- **What is expected**:
Beginning with the first entry, set down each one exactly as shown.
Start of Data for review
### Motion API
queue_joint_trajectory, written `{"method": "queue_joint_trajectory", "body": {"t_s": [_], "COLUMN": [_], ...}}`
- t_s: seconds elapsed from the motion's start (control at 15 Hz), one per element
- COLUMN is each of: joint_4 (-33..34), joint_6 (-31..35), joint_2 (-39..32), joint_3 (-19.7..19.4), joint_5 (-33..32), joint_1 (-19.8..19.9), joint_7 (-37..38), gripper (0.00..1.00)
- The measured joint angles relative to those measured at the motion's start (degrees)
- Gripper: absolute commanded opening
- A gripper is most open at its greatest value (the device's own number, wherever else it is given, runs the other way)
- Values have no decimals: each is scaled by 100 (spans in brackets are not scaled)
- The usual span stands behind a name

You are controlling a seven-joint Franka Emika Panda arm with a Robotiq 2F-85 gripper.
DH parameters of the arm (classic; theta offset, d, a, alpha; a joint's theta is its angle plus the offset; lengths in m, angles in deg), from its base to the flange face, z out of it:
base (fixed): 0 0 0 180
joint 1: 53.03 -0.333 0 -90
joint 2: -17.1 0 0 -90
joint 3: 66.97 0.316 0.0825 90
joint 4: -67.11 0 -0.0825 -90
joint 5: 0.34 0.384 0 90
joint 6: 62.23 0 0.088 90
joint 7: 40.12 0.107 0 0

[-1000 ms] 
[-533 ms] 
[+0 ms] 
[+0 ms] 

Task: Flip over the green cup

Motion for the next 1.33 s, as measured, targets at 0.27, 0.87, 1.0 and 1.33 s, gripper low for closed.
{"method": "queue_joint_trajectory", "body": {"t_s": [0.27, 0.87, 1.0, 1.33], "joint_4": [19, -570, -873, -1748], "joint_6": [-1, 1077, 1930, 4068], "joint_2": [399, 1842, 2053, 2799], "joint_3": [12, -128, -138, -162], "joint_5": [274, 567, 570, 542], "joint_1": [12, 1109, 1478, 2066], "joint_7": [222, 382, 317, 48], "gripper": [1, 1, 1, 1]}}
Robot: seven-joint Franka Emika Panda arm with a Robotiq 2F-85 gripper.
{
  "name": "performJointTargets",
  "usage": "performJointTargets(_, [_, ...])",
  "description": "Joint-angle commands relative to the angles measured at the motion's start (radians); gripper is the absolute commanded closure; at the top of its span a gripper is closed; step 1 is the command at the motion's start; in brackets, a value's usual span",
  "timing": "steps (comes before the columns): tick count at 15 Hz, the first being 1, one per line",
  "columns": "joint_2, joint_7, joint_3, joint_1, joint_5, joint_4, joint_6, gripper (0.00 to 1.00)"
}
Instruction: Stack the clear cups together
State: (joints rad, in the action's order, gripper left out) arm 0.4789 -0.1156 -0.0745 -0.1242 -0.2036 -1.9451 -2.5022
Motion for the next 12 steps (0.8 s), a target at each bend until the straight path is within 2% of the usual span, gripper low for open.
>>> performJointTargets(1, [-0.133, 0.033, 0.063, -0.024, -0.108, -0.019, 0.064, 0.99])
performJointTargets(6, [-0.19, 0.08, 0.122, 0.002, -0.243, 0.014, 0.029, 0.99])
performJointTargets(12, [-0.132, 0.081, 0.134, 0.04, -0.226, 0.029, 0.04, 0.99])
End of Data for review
- **Response box**:
### Motion API
queue_joint_trajectory, written `{"method": "queue_joint_trajectory", "body": {"t_s": [_], "COLUMN": [_], ...}}`
- t_s: seconds elapsed from the motion's start (control at 15 Hz), one per element
- COLUMN is each of: joint_4 (-33..34), joint_6 (-31..35), joint_2 (-39..32), joint_3 (-19.7..19.4), joint_5 (-33..32), joint_1 (-19.8..19.9), joint_7 (-37..38), gripper (0.00..1.00)
- The measured joint angles relative to those measured at the motion's start (degrees)
- Gripper: absolute commanded opening
- A gripper is most open at its greatest value (the device's own number, wherever else it is given, runs the other way)
- Values have no decimals: each is scaled by 100 (spans in brackets are not scaled)
- The usual span stands behind a name

You are controlling a seven-joint Franka Emika Panda arm with a Robotiq 2F-85 gripper.
DH parameters of the arm (classic; theta offset, d, a, alpha; a joint's theta is its angle plus the offset; lengths in m, angles in deg), from its base to the flange face, z out of it:
base (fixed): 0 0 0 180
joint 1: 53.03 -0.333 0 -90
joint 2: -17.1 0 0 -90
joint 3: 66.97 0.316 0.0825 90
joint 4: -67.11 0 -0.0825 -90
joint 5: 0.34 0.384 0 90
joint 6: 62.23 0 0.088 90
joint 7: 40.12 0.107 0 0

[-1000 ms] 
[-533 ms] 
[+0 ms] 
[+0 ms] 

Task: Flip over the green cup

Motion for the next 1.33 s, as measured, targets at 0.27, 0.87, 1.0 and 1.33 s, gripper low for closed.
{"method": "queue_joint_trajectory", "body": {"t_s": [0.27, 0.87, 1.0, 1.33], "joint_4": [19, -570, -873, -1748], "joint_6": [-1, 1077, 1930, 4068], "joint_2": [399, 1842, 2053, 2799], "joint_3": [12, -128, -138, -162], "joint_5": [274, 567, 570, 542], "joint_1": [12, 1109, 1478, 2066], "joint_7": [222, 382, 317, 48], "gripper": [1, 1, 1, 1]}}
Robot: seven-joint Franka Emika Panda arm with a Robotiq 2F-85 gripper.
{
  "name": "performJointTargets",
  "usage": "performJointTargets(_, [_, ...])",
  "description": "Joint-angle commands relative to the angles measured at the motion's start (radians); gripper is the absolute commanded closure; at the top of its span a gripper is closed; step 1 is the command at the motion's start; in brackets, a value's usual span",
  "timing": "steps (comes before the columns): tick count at 15 Hz, the first being 1, one per line",
  "columns": "joint_2, joint_7, joint_3, joint_1, joint_5, joint_4, joint_6, gripper (0.00 to 1.00)"
}
Instruction: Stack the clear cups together
State: (joints rad, in the action's order, gripper left out) arm 0.4789 -0.1156 -0.0745 -0.1242 -0.2036 -1.9451 -2.5022
Motion for the next 12 steps (0.8 s), a target at each bend until the straight path is within 2% of the usual span, gripper low for open.
>>> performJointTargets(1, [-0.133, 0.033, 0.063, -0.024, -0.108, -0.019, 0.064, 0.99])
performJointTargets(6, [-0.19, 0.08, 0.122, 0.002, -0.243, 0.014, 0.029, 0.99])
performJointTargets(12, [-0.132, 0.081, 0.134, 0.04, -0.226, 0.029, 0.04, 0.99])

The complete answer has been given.